Activity: The answer must be exactly the lines from the one containing "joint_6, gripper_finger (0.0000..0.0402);" through the end of the material, with both ends kept and no other lines.

Source material:
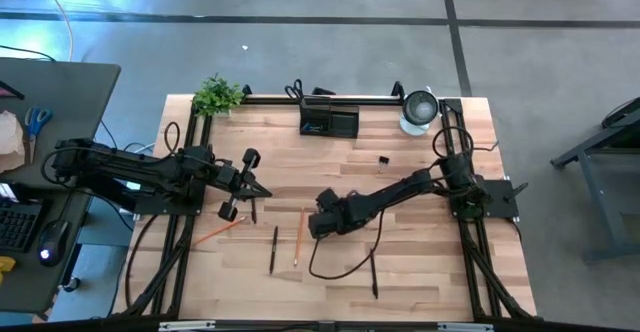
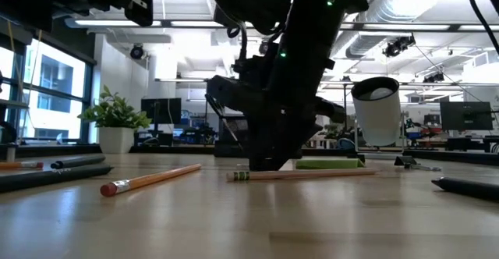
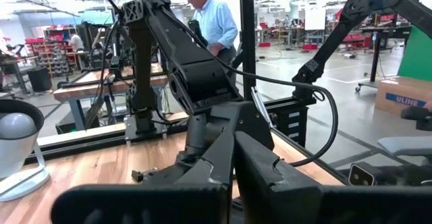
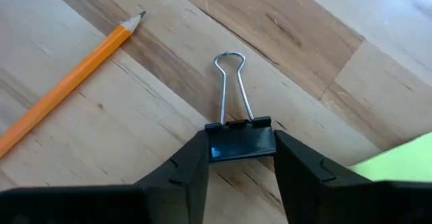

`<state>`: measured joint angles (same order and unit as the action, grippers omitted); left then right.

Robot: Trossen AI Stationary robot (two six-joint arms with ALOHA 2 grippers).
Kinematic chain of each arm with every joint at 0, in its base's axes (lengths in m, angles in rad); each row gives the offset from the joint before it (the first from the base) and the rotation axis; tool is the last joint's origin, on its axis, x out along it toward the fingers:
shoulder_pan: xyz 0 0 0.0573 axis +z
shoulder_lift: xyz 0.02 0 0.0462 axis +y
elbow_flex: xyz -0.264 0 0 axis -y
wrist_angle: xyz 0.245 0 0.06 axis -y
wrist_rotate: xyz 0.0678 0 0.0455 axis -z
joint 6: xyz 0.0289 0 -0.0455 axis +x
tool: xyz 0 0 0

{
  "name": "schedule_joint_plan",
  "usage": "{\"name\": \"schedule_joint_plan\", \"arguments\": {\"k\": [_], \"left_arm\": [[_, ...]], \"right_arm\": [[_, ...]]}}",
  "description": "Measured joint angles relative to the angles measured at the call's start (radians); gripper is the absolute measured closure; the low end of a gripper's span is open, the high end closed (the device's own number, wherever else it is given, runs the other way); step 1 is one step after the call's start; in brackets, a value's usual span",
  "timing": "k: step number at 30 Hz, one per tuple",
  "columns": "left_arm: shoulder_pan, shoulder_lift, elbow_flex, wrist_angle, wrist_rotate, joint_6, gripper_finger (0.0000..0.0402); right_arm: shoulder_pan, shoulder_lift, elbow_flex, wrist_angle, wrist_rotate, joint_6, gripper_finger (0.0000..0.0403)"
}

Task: Pick and place office supplies into organizer
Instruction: Put the black binder clip into the black desk organizer

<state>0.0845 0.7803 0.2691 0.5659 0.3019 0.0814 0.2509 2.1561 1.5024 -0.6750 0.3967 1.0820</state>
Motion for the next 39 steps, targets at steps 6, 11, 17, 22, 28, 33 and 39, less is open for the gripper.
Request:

Task output:
  "columns": "left_arm: shoulder_pan, shoulder_lift, elbow_flex, wrist_angle, wrist_rotate, joint_6, gripper_finger (0.0000..0.0402); right_arm: shoulder_pan, shoulder_lift, elbow_flex, wrist_angle, wrist_rotate, joint_6, gripper_finger (0.0000..0.0403)"
}

Task: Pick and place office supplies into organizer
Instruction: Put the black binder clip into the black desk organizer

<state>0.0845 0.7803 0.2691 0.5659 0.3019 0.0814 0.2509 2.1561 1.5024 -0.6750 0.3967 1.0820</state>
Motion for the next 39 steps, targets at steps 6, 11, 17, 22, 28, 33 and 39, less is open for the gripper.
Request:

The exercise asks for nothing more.